Whatever pictures appear, omit them, and repeat the data below exactly.

··· INPUT MATERIAL

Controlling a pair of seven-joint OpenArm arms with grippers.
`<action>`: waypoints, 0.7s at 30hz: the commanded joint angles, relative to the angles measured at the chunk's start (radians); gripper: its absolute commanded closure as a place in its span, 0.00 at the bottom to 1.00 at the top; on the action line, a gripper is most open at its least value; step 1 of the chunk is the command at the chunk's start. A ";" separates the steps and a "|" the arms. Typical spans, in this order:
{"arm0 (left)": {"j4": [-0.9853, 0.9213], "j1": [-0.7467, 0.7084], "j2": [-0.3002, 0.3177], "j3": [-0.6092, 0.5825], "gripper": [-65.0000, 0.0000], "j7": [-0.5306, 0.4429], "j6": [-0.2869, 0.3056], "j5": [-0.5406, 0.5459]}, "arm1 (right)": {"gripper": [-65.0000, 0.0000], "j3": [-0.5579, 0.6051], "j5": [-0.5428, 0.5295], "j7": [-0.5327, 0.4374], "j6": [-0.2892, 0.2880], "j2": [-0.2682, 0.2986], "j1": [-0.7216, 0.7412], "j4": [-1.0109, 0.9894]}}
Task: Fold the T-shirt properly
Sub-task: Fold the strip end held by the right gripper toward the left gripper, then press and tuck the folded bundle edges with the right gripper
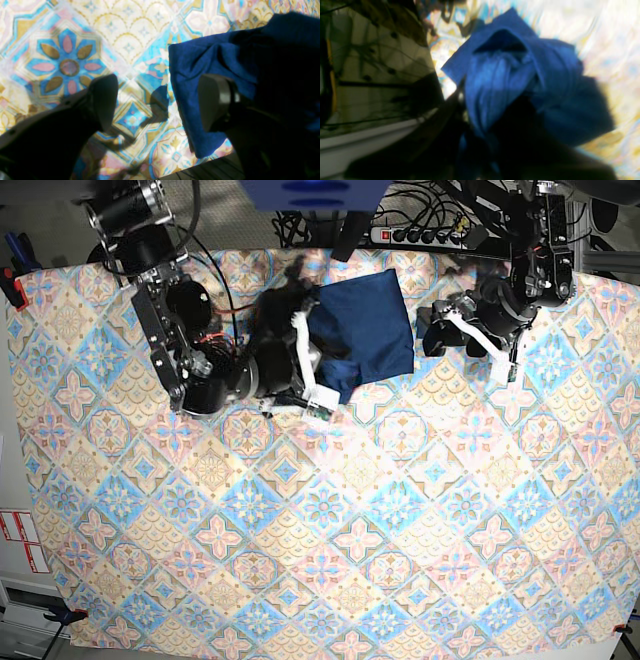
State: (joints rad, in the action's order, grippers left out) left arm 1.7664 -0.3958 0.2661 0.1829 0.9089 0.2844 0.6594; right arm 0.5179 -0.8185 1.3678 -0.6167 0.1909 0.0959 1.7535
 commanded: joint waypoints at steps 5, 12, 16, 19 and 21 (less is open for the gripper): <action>0.014 0.002 0.008 0.005 0.28 -0.017 0.003 0.012 | 0.97 0.075 -0.025 -0.009 -0.038 -0.001 0.054 -0.037; 0.014 0.002 0.008 0.005 0.28 -0.017 0.002 0.012 | 0.81 0.146 0.012 -0.011 -0.075 -0.001 0.090 -0.053; 0.014 0.001 0.006 0.004 0.28 -0.017 0.002 0.012 | 0.73 0.173 0.046 -0.014 -0.076 -0.001 0.090 -0.051; 0.014 -0.001 0.006 0.004 0.28 -0.017 0.002 0.012 | 0.68 0.166 0.049 -0.017 -0.076 -0.001 0.100 -0.051; 0.014 -0.001 0.006 0.004 0.28 -0.017 0.002 0.012 | 0.67 0.146 0.049 -0.020 -0.076 -0.001 0.124 -0.051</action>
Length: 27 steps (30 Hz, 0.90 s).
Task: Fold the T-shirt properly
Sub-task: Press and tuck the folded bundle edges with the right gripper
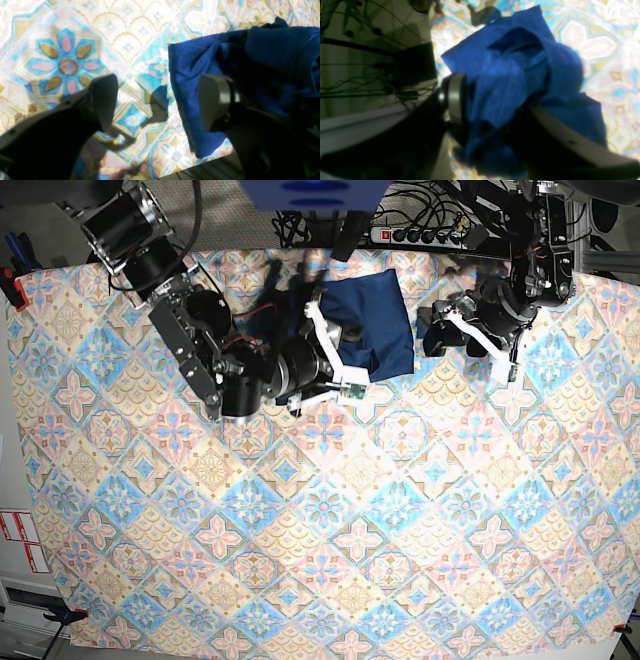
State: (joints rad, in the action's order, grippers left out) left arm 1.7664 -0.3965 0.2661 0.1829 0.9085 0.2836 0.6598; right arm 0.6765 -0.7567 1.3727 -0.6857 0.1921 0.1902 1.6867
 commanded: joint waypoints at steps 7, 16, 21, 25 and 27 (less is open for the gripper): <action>0.016 0.000 0.006 0.004 0.28 -0.016 0.003 0.012 | 0.66 -0.245 -0.013 -0.026 -0.006 0.068 0.027 0.017; 0.025 0.003 0.011 0.004 0.28 -0.016 0.004 0.012 | 0.67 -0.303 -0.013 -0.026 -0.004 0.114 -0.013 0.014; 0.123 -0.005 0.012 -0.004 0.28 -0.007 0.006 0.012 | 0.80 -0.237 -0.010 -0.026 -0.004 0.112 -0.044 0.014; 0.137 -0.015 0.014 0.002 0.28 -0.007 0.006 0.010 | 0.86 -0.088 0.133 -0.026 -0.006 0.076 -0.041 -0.030; 0.137 -0.018 0.017 0.004 0.28 -0.007 0.006 0.010 | 0.87 0.013 0.233 -0.026 -0.007 0.045 -0.018 -0.055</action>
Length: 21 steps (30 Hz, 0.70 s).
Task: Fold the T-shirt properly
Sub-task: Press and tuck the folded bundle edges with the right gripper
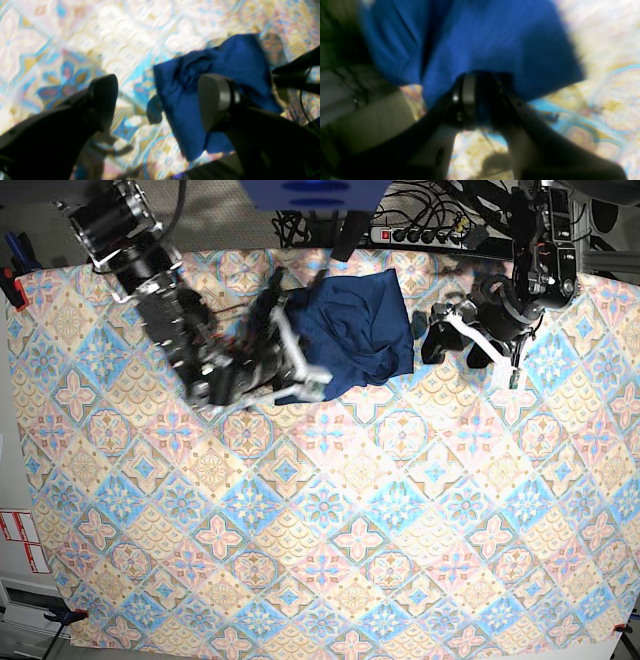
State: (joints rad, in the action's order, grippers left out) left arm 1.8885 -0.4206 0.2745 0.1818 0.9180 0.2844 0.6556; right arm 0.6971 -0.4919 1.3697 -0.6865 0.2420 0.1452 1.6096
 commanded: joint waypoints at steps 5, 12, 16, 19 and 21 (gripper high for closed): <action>0.015 -0.002 0.033 0.028 0.28 -0.018 0.002 0.014 | 0.87 0.217 0.042 -0.023 -0.006 -0.045 0.093 -0.035; 0.009 -0.017 0.030 0.103 0.28 -0.018 0.002 0.011 | 0.86 0.229 0.042 -0.023 -0.008 -0.100 0.120 -0.048; 0.009 -0.017 0.030 0.104 0.28 -0.017 0.002 0.011 | 0.86 0.232 0.040 -0.023 -0.012 -0.140 0.132 -0.061; 0.009 -0.014 0.029 0.103 0.28 -0.017 0.000 0.011 | 0.86 0.235 0.043 -0.023 -0.012 -0.152 0.135 -0.096; 0.001 -0.013 0.029 0.103 0.28 -0.017 0.000 0.011 | 0.86 0.238 0.043 -0.023 -0.012 -0.181 0.161 -0.117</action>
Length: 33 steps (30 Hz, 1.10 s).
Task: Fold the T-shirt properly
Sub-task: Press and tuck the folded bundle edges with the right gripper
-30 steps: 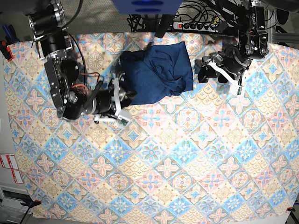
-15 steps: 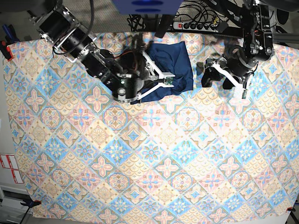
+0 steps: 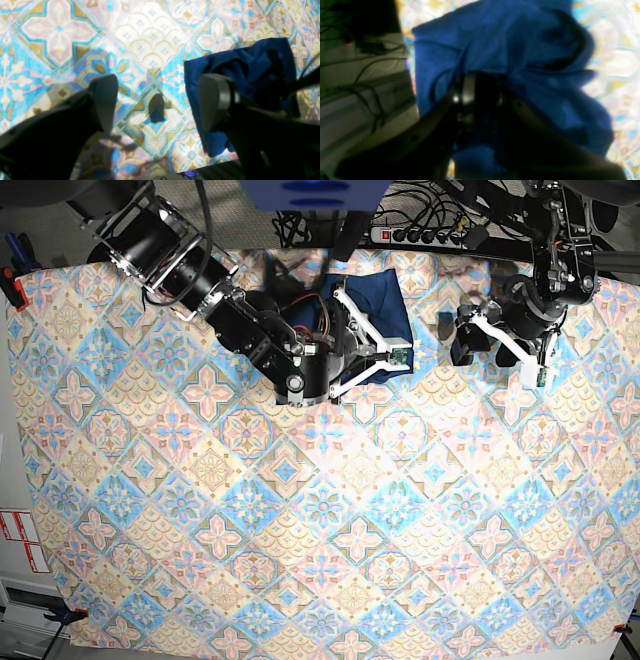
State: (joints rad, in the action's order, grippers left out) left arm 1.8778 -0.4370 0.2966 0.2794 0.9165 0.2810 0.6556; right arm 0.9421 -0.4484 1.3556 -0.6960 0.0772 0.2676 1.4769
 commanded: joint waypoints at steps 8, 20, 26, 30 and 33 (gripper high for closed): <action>0.007 0.000 0.006 0.004 0.28 -0.015 0.004 0.011 | 0.86 -0.016 0.000 -0.037 -0.002 -0.081 0.091 -0.078; 0.047 0.005 0.112 -0.269 0.28 -0.015 0.008 0.011 | 0.87 -0.475 0.000 -0.132 -0.002 0.051 0.109 -0.046; 0.046 0.056 0.128 -0.437 0.28 -0.015 0.004 0.017 | 0.86 -0.484 -0.002 -0.132 -0.002 0.154 0.025 0.089; 0.033 0.066 0.105 -0.480 0.28 -0.015 0.004 0.014 | 0.86 -0.490 0.000 -0.140 -0.002 0.175 -0.015 0.110; 0.006 0.077 0.072 -0.480 0.28 0.017 0.004 0.013 | 0.86 -0.492 0.001 -0.141 -0.002 0.194 -0.017 0.110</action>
State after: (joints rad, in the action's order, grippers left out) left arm 1.8729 -0.3626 0.3645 -0.2035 0.9447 0.2821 0.6590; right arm 0.4606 -0.4374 1.2282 -0.6956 0.2642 0.2256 1.5658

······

SOLUTION TO THIS PROBLEM
Controlling a pair of seven-joint OpenArm arms with grippers.
`<action>`: waypoints, 0.7s at 30hz: the commanded joint angles, relative to the angles measured at the chunk's start (radians); gripper: its absolute commanded closure as a place in its span, 0.00 at the bottom to 1.00 at the top; on the action line, a gripper is most open at its least value; step 1 of the chunk is the command at the chunk's start. A ";" separates the steps and a "|" the arms. Typical spans, in this order:
{"arm0 (left)": {"j4": [-0.9853, 0.9213], "j1": [-0.7467, 0.7084], "j2": [-0.3002, 0.3177], "j3": [-0.6092, 0.5825], "gripper": [-65.0000, 0.0000], "j7": [-0.5306, 0.4429], "j6": [-0.2869, 0.3056], "j5": [-0.5406, 0.5459]}, "arm1 (right)": {"gripper": [-65.0000, 0.0000], "j3": [-0.5579, 0.6051], "j5": [-0.5428, 0.5295], "j7": [-0.5327, 0.4374], "j6": [-0.2892, 0.2880], "j2": [-0.2682, 0.2986], "j1": [-0.7216, 0.7412], "j4": [-1.0109, 0.9894]}}
Task: Fold the T-shirt properly
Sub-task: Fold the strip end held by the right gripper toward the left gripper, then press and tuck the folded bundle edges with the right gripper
State: (joints rad, in the action's order, grippers left out) left arm 1.7664 -0.3958 0.2661 0.1829 0.9089 0.2844 0.6594; right arm 0.5179 -0.8185 1.3678 -0.6167 0.1909 0.0959 1.7535
 commanded: joint waypoints at steps 5, 12, 16, 19 and 21 (less is open for the gripper): <action>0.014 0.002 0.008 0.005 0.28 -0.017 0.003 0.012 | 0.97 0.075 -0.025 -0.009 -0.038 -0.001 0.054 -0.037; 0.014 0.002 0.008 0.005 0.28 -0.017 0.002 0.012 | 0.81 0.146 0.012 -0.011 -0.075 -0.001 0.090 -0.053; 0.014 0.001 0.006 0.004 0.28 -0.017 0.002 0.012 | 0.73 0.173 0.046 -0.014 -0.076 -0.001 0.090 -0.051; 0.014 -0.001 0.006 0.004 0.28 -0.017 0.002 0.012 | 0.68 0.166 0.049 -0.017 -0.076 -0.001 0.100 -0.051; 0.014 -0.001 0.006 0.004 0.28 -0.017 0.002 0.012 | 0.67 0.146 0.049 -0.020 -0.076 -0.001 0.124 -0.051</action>
Length: 27 steps (30 Hz, 0.90 s).
Task: Fold the T-shirt properly
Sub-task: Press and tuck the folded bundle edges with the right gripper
State: (joints rad, in the action's order, grippers left out) left arm 1.7664 -0.3965 0.2661 0.1829 0.9085 0.2836 0.6598; right arm 0.6765 -0.7567 1.3727 -0.6857 0.1921 0.1902 1.6867
 commanded: joint waypoints at steps 7, 16, 21, 25 and 27 (less is open for the gripper): <action>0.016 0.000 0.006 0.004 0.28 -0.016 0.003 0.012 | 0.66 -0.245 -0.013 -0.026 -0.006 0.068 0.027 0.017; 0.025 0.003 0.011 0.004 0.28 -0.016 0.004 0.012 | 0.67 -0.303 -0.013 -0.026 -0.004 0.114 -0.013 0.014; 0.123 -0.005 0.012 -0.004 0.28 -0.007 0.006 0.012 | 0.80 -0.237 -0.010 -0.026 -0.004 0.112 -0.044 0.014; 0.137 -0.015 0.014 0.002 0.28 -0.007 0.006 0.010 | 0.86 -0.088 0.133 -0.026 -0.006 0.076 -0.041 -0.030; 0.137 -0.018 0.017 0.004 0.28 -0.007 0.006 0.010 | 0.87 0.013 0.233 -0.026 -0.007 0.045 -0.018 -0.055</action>
Length: 21 steps (30 Hz, 0.70 s).
Task: Fold the T-shirt properly
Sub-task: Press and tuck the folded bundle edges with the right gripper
State: (joints rad, in the action's order, grippers left out) left arm 1.8885 -0.4206 0.2745 0.1818 0.9180 0.2844 0.6556; right arm 0.6971 -0.4919 1.3697 -0.6865 0.2420 0.1452 1.6096
 commanded: joint waypoints at steps 5, 12, 16, 19 and 21 (gripper high for closed): <action>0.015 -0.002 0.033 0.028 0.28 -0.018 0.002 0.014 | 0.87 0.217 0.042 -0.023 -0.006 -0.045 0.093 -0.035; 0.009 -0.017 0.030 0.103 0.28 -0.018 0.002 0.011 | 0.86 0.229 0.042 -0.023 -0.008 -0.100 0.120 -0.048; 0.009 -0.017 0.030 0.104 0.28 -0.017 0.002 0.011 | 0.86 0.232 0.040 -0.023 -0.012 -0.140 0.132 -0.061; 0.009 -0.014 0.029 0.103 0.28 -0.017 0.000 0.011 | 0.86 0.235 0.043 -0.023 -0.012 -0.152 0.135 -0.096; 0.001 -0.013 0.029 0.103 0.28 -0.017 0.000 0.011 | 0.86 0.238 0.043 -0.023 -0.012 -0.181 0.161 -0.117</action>
Length: 33 steps (30 Hz, 1.10 s).
Task: Fold the T-shirt properly
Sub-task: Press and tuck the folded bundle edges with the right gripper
-30 steps: 
-15 steps: 
+0 steps: 
State: (joints rad, in the action's order, grippers left out) left arm 1.8778 -0.4370 0.2966 0.2794 0.9165 0.2810 0.6556; right arm 0.9421 -0.4484 1.3556 -0.6960 0.0772 0.2676 1.4769
 commanded: joint waypoints at steps 8, 20, 26, 30 and 33 (gripper high for closed): <action>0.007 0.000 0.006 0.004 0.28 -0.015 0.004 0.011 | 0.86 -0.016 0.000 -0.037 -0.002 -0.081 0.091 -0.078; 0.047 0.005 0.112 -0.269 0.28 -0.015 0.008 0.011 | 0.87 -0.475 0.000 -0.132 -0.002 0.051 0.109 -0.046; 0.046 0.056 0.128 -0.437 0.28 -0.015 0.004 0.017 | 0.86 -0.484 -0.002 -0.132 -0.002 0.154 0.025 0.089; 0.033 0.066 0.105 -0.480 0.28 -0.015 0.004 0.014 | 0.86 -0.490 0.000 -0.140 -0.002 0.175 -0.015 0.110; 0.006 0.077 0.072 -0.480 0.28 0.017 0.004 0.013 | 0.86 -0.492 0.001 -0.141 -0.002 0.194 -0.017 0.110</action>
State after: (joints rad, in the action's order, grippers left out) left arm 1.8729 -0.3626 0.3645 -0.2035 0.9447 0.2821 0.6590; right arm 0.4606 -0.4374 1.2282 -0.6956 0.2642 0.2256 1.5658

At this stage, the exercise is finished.